In case anyone needs reminding, a sign at Redskins Park announces that you’re in Loudoun County, the home of the Washington Redskins. The team practices in Ashburn, plays in Maryland and takes its identity from Washington, D.C. But Loudoun pays the Redskins $2 million to market the county to followers of the team. The idea is to stimulate economic development in what is already the second fastest growing county in the nation.
A few miles west, there are more subtle reminders about where you are. Arrive at Oatlands and the land speaks to you with its beauty, history and context. No need to cheer loudly. Better to tour an historic plantation, take a serene walk through the gardens, have afternoon tea in a carriage house, picnic under a magnolia tree or watch the horses traverse a steeplechase course on over 500 acres of rolling hills. This is authentic Loudoun County.
The Redskins and Oatlands provide contrasting statements about what Loudoun County is and what it should become. They ask defining questions for Loudoun’s citizens and elected officials. Who are we? What do we value? Where do we go from here?
One answer is to throw in with the Redskins, a professional sports franchise worth $1.7 billion, according to Forbes magazine. County officials say their marketing deal with the valuable NFL franchise yields millions for Loudoun. The economic dividend includes the expansion of Redskins Park and a Redskins bar-and-grill at One Loudoun.

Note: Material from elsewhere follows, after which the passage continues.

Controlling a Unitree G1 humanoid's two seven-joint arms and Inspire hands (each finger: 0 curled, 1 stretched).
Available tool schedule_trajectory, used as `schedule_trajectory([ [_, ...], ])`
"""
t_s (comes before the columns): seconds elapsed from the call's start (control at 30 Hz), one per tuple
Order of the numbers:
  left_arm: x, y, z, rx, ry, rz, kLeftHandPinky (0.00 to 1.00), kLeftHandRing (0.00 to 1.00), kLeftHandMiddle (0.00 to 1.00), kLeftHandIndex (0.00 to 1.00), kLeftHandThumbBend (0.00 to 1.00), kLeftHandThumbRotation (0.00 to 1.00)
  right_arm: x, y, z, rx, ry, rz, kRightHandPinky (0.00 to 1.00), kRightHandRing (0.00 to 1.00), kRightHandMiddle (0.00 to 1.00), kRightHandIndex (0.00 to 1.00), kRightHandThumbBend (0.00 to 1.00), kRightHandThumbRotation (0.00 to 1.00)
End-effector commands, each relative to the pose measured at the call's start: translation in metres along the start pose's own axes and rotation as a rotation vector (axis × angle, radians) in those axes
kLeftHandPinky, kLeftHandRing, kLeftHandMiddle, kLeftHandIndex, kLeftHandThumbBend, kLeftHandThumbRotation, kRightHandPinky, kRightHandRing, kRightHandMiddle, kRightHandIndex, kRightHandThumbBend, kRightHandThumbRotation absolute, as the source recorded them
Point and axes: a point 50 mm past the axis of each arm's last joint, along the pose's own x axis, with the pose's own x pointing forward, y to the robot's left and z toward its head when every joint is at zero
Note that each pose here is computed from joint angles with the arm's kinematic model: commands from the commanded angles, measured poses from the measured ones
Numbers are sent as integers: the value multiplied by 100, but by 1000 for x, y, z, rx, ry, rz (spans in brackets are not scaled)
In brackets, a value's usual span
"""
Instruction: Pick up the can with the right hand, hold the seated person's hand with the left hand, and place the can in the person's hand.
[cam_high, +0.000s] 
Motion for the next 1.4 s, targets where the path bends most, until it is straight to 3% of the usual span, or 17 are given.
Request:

Detractors question priorities that seem to place fan loyalties to the Redskins above a funding gap for county schools. They also question public policy that allows development to encroach on the natural beauty and historic context of the land.
Another answer is to preserve as much of the county’s natural history and essential character as possible. Oatlands, a National Historic Landmark just south of Leesburg, sits at the center of contrasting visions. With new housing developments encroaching on one vista of its historic landscape, Oatlands’ directors purchased a 50-acre hamlet bordering the property to preserve the integrity of the land.
On Saturday, Oatlands held a fundraising gala and auction to help pay for the acquisition. In announcing the property purchase at the gala, Oatlands Chairman Michael O’Connor honored the guiding spirit of Joan Williams, a devoted preservationist and former board member who died at the age of 87 two weeks ago. In the ornamental style of Irish song, O’Connor sang “The Parting Glass,” a ballad often sung at the end of a gathering of friends.
O’Connor’s rendition was a touching tribute to the indomitable Mrs. Williams. The song also served as metaphor for change.
Who are we? What do we value? Where do we go from here?
These are questions about identify. There is so much in Loudoun to celebrate and see: the Potomac with its bluffs and falls, the Blue Ridge, 43 wineries on hillside vineyards, craft breweries, the hallowed ground of the Civil and Revolutionary war battlefields, quaint towns and historic villages, stone walls on pastoral farmland, homes of national and state leaders, Native American settlements, African American heritage, new resort-spas and charming B&Bs, trails and recreation, festivals, music, shops, a National Heritage Area and a National Scenic Byway.
Visit Loudoun, the county’s tourism organization, and the nonprofit The Journey Through Hallowed Ground have made a strong case for a marketing strategy more authentic than the one with the Redskins. We agree. History, nature, culture, education and tourism are the ingredients for a campaign that is more appropriate and, in the long run, more beneficial for the county than its love affair with the Redskins.
We can do more than raise a parting glass. We can refill it.